Stop Motion Character Rig

I was recently asked for a quote for producing Stop-Motion animation. Stop-Motion is using a camera to take photos of an object, moving it slightly, and repeating until you have a bunch of photos to be used as frames. It’s how South Park, Gumby and Chicken Run were made and how people like myself go insane. Like most animation, it’s incredibly time consuming and expensive. If you want to pull your hair out with frustration check out this behind the scenes feature of what has to be the most unnecessary application of Stop-Motion you’ll ever see.

Knowing this project’s limited budget, I offered to put together an animation test that looks like Stop-Motion but is actually entirely digital (because I’m nice like that). The aim was to keep that charm of hand crafted stop motion but still allow us to animate a few minutes per day instead of a few seconds. You can see a demonstration of the After Effects Rig below.

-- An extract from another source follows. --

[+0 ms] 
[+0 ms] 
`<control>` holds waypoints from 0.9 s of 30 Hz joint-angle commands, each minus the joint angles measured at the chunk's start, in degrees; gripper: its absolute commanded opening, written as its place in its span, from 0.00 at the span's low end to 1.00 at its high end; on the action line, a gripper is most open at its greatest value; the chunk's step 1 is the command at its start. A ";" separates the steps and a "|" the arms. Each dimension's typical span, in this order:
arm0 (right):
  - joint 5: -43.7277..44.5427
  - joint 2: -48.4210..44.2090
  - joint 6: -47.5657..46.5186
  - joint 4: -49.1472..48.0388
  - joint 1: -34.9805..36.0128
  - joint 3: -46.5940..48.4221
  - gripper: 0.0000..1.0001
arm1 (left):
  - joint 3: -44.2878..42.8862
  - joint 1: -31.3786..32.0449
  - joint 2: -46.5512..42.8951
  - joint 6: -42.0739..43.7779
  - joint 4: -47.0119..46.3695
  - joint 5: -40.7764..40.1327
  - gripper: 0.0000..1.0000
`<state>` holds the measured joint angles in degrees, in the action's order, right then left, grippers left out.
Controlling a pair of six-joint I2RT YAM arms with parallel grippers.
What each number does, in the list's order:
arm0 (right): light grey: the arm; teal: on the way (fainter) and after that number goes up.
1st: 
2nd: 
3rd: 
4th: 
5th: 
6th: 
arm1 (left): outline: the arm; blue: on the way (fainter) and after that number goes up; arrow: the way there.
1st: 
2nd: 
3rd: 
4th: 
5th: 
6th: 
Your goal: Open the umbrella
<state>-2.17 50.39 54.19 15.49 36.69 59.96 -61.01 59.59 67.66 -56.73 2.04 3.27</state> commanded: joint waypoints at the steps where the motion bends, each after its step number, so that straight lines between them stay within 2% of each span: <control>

So to achieve the effect I basically had to make an expression that makes the character to ‘bump’ around from it’s position a random amount at random time variable of either 25 frames, 12.5 frames or 6.25 frames (so it looks like it was animated on 8’s). If you’re interested to see the code I used, much of it was lifted from this tutorial and I made some small adjustments to fit the Stop-Motion Effect my project required.

velo = 2 ;
// I used the velocity of an external object to determine the amount the pieces should move, you could just set this to a whole number. This allows me to change the acression of the jitter as needed ;

segMin = 1; //minimum segment duration
segMax = 4; //maximum segment duration

// this is the amount of time of each segment. 1 is a quarter of a second and 4 is a whole second ;

minVal = -2*velo;
maxVal = 2*velo;

//you can see the changing velocity effecting the min and max offset values ;

end = 0;
j = 0;
while ( time >= end){

j += 1;
seedRandom(j,true);
start = end;
end += 0.25*Math.floor(random(segMin,segMax)) ;
}

// basically saying, if we are past frame 1, make a random whole number between 1 and 4 (our min and max segment times) and thn convert it to a percentage of a second (to keep it looking like it’s on eights) ;

endVal =  random(minVal,maxVal);
seedRandom(j-1,true);
dummy=random(); //this is a throw-away value
startVal =  random(minVal,maxVal);

if(end>time>start){startVal}else{endVal}

// spits out a random number! Simple ;

I hope this helped someone out there and if you have a way to improve the code then I invite you to have a crack at it!